Source data:

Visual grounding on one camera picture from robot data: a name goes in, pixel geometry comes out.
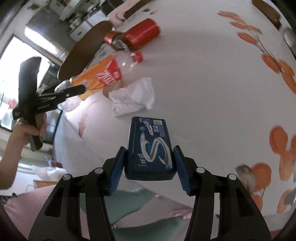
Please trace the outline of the person left hand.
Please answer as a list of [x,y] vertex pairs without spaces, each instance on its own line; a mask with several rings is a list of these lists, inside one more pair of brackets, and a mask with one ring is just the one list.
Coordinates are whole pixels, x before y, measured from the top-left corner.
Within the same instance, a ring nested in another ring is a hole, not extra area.
[[35,127],[26,123],[23,118],[20,118],[11,133],[10,139],[12,142],[20,147],[24,147],[29,144],[28,135],[38,136],[43,138],[47,128],[47,114],[42,114],[42,122],[39,127]]

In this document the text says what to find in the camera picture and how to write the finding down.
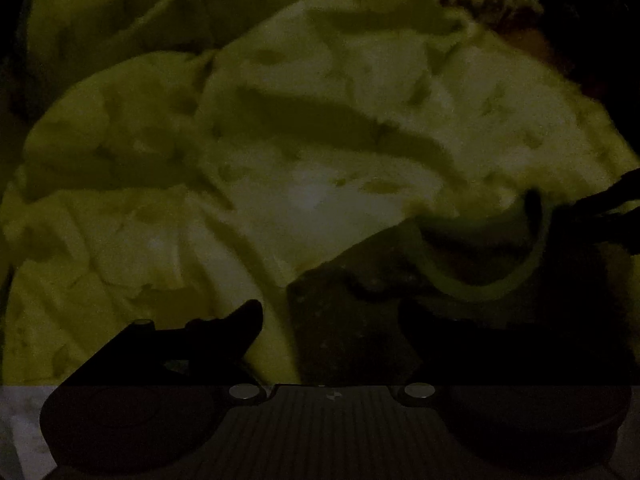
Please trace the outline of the dark polka dot garment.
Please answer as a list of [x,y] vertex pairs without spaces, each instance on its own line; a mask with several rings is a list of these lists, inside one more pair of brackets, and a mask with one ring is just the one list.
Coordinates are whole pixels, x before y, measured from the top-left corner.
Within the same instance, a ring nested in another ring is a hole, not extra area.
[[626,281],[639,202],[527,191],[471,228],[414,217],[288,286],[307,386],[498,382],[615,389],[634,367]]

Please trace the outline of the floral print duvet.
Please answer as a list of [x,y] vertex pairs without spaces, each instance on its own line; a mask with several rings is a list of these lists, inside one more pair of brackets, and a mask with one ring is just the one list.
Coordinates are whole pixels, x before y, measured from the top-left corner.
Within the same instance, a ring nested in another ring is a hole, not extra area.
[[1,205],[8,386],[62,382],[135,318],[253,297],[250,362],[296,382],[299,275],[639,163],[600,104],[440,0],[32,0],[27,52],[48,107]]

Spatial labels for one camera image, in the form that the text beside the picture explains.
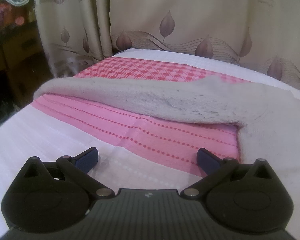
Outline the white soiled small garment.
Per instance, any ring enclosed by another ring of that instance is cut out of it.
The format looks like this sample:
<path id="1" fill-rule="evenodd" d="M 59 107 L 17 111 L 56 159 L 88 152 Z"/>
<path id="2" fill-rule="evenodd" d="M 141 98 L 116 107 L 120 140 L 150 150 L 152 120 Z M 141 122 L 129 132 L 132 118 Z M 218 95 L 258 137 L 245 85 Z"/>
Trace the white soiled small garment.
<path id="1" fill-rule="evenodd" d="M 274 162 L 285 187 L 300 190 L 300 100 L 261 83 L 227 83 L 216 76 L 192 82 L 66 77 L 35 93 L 96 101 L 165 120 L 235 124 L 244 160 Z"/>

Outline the pink checkered bed sheet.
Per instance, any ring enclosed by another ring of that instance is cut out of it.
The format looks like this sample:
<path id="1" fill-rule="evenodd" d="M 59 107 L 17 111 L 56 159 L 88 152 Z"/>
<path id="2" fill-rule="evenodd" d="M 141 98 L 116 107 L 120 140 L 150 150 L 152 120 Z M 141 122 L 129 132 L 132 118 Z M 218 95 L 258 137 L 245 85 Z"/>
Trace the pink checkered bed sheet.
<path id="1" fill-rule="evenodd" d="M 300 91 L 264 74 L 186 54 L 131 49 L 89 67 L 79 77 L 168 80 L 177 84 L 208 78 L 227 85 L 255 82 Z M 183 189 L 201 177 L 196 152 L 241 160 L 232 125 L 181 124 L 134 114 L 84 99 L 45 94 L 0 127 L 0 237 L 7 232 L 1 201 L 31 156 L 54 161 L 90 147 L 100 159 L 90 175 L 119 188 Z"/>

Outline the dark wooden cabinet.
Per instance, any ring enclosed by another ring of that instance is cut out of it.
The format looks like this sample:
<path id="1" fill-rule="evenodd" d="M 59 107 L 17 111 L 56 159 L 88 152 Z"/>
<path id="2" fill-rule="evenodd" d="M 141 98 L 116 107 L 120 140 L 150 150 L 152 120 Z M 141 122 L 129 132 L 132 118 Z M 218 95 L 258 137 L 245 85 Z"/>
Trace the dark wooden cabinet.
<path id="1" fill-rule="evenodd" d="M 0 31 L 0 123 L 31 103 L 51 78 L 36 22 Z"/>

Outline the beige leaf-print curtain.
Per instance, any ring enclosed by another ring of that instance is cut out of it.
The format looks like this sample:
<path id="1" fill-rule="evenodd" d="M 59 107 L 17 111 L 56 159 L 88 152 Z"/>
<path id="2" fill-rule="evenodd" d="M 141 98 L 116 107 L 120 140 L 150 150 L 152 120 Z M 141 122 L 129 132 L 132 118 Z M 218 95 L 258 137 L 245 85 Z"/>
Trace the beige leaf-print curtain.
<path id="1" fill-rule="evenodd" d="M 201 56 L 300 90 L 300 0 L 34 0 L 54 77 L 130 48 Z"/>

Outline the floral cloth with scalloped edge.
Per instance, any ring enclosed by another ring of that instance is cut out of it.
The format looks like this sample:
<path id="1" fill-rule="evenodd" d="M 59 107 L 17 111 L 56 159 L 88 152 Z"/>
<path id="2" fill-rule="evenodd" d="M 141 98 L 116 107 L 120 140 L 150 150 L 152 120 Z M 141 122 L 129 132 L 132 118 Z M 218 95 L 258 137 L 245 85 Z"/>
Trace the floral cloth with scalloped edge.
<path id="1" fill-rule="evenodd" d="M 0 31 L 34 21 L 34 0 L 0 0 Z"/>

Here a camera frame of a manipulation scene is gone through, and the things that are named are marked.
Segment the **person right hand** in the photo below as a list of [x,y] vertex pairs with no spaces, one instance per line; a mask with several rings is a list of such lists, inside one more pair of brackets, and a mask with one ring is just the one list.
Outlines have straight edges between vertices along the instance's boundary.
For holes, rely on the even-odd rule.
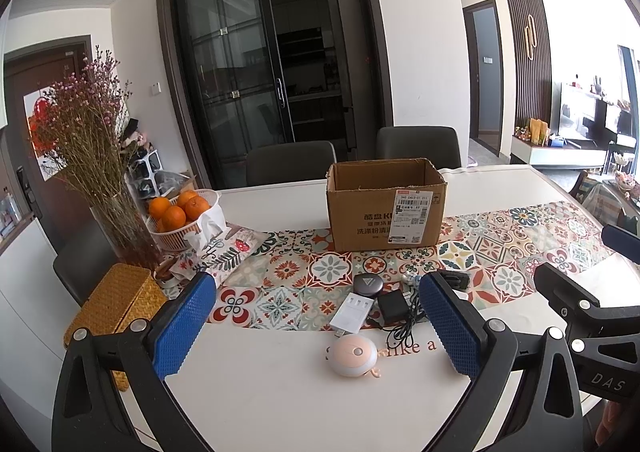
[[596,436],[594,437],[598,446],[602,446],[602,444],[611,437],[620,421],[620,414],[622,414],[624,409],[625,406],[623,404],[613,401],[606,402]]

■ **Exercise directions**:
Drop the pictures and set down the data above exactly.

■ **Response to the task**:
Visual grounding on one camera picture from robot data: a name goes in, pixel geometry comes out.
Please trace the outline of the person left hand.
Please answer as a list of [x,y] vertex pairs without spaces, each instance on its own line; a mask with several rings is a list of these lists, inside one more pair of brackets, and a mask with one ring is just the one list.
Coordinates are whole pixels, x before y, measured from the top-left corner.
Within the same instance, a ring nested in another ring is a hole, not extra area.
[[35,127],[26,123],[23,118],[20,118],[11,133],[10,139],[12,142],[20,147],[24,147],[29,144],[28,135],[38,136],[43,138],[47,128],[47,114],[42,114],[42,122],[39,127]]

In this document the text says what to find in the camera picture and how to write the finding down.
Please trace the outline of the dark polka dot garment.
Please answer as a list of [x,y] vertex pairs without spaces, each instance on its own line; a mask with several rings is a list of these lists, inside one more pair of brackets, and a mask with one ring is just the one list.
Coordinates are whole pixels, x before y, measured from the top-left corner.
Within the same instance, a ring nested in another ring is a hole, not extra area.
[[626,281],[639,202],[527,191],[471,228],[414,217],[288,286],[307,386],[498,382],[615,389],[634,367]]

Please trace the outline of the floral print duvet.
Please answer as a list of [x,y] vertex pairs without spaces, each instance on its own line; a mask with several rings is a list of these lists, inside one more pair of brackets, and a mask with one ring is just the one list.
Coordinates are whole pixels, x before y, measured from the top-left corner.
Within the same instance, a ring nested in another ring is a hole, not extra area.
[[1,205],[8,386],[62,382],[135,318],[253,297],[250,362],[296,382],[299,275],[639,163],[600,104],[440,0],[32,0],[27,52],[48,107]]

Spatial labels for one camera image, in the form that the text beside the picture explains.
Outline the white soiled small garment.
Per instance, any ring enclosed by another ring of that instance is cut out of it.
The format looks like this sample:
<path id="1" fill-rule="evenodd" d="M 59 107 L 17 111 L 56 159 L 88 152 Z"/>
<path id="2" fill-rule="evenodd" d="M 141 98 L 116 107 L 120 140 L 150 150 L 152 120 Z M 141 122 L 129 132 L 132 118 Z M 218 95 L 258 137 L 245 85 Z"/>
Trace the white soiled small garment.
<path id="1" fill-rule="evenodd" d="M 274 162 L 285 187 L 300 190 L 300 100 L 261 83 L 227 83 L 216 76 L 192 82 L 66 77 L 35 93 L 96 101 L 165 120 L 235 124 L 244 160 Z"/>

Outline the pink checkered bed sheet.
Per instance, any ring enclosed by another ring of that instance is cut out of it.
The format looks like this sample:
<path id="1" fill-rule="evenodd" d="M 59 107 L 17 111 L 56 159 L 88 152 Z"/>
<path id="2" fill-rule="evenodd" d="M 141 98 L 116 107 L 120 140 L 150 150 L 152 120 Z M 141 122 L 129 132 L 132 118 Z M 218 95 L 258 137 L 245 85 Z"/>
Trace the pink checkered bed sheet.
<path id="1" fill-rule="evenodd" d="M 300 91 L 264 74 L 186 54 L 131 49 L 89 67 L 79 77 L 168 80 L 177 84 L 208 78 L 227 85 L 255 82 Z M 183 189 L 201 177 L 196 152 L 241 160 L 232 125 L 181 124 L 134 114 L 84 99 L 45 94 L 0 127 L 0 237 L 7 232 L 1 201 L 31 156 L 54 161 L 90 147 L 100 159 L 90 175 L 119 188 Z"/>

Outline the dark wooden cabinet.
Per instance, any ring enclosed by another ring of that instance is cut out of it.
The format looks like this sample:
<path id="1" fill-rule="evenodd" d="M 59 107 L 17 111 L 56 159 L 88 152 Z"/>
<path id="2" fill-rule="evenodd" d="M 141 98 L 116 107 L 120 140 L 150 150 L 152 120 Z M 141 122 L 129 132 L 132 118 Z M 218 95 L 258 137 L 245 85 Z"/>
Trace the dark wooden cabinet.
<path id="1" fill-rule="evenodd" d="M 0 31 L 0 123 L 31 103 L 51 78 L 36 22 Z"/>

Outline the beige leaf-print curtain.
Per instance, any ring enclosed by another ring of that instance is cut out of it.
The format looks like this sample:
<path id="1" fill-rule="evenodd" d="M 59 107 L 17 111 L 56 159 L 88 152 Z"/>
<path id="2" fill-rule="evenodd" d="M 141 98 L 116 107 L 120 140 L 150 150 L 152 120 Z M 141 122 L 129 132 L 132 118 Z M 218 95 L 258 137 L 245 85 Z"/>
Trace the beige leaf-print curtain.
<path id="1" fill-rule="evenodd" d="M 201 56 L 300 90 L 300 0 L 34 0 L 54 77 L 130 48 Z"/>

Outline the floral cloth with scalloped edge.
Per instance, any ring enclosed by another ring of that instance is cut out of it.
The format looks like this sample:
<path id="1" fill-rule="evenodd" d="M 59 107 L 17 111 L 56 159 L 88 152 Z"/>
<path id="2" fill-rule="evenodd" d="M 141 98 L 116 107 L 120 140 L 150 150 L 152 120 Z M 141 122 L 129 132 L 132 118 Z M 218 95 L 258 137 L 245 85 Z"/>
Trace the floral cloth with scalloped edge.
<path id="1" fill-rule="evenodd" d="M 0 31 L 34 21 L 34 0 L 0 0 Z"/>

Here a camera frame of a manipulation scene is gone through, and the things that are named are marked.
Segment the **person right hand** in the photo below as a list of [x,y] vertex pairs with no spaces, one instance per line; a mask with several rings is a list of such lists, inside one more pair of brackets, and a mask with one ring is just the one list.
Outlines have straight edges between vertices along the instance's boundary.
For holes, rely on the even-odd rule.
[[596,436],[594,437],[598,446],[602,446],[602,444],[611,437],[620,421],[620,414],[622,414],[624,409],[625,406],[623,404],[613,401],[606,402]]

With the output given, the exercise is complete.